What to do:
I'd like every line from the material below that has "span" in it.

:::

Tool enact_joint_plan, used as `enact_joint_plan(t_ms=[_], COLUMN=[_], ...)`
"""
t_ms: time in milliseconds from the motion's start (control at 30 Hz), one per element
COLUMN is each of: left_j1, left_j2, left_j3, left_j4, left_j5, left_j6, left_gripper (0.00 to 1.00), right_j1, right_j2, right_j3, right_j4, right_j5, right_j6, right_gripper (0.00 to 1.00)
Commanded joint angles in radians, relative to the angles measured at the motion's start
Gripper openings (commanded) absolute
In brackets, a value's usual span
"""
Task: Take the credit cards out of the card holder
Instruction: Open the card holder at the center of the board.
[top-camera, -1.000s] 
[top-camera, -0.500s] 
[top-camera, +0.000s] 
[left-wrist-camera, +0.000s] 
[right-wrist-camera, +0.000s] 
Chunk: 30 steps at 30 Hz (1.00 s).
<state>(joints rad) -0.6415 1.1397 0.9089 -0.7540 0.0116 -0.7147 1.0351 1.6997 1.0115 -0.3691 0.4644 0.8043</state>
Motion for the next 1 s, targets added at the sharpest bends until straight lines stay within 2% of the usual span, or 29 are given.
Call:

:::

Reply to the exercise:
In brackets, a value's usual span
Motion for the next 1 s, targets added at the sharpest bends until straight lines stay within 2% of the usual span, or 29 are given.

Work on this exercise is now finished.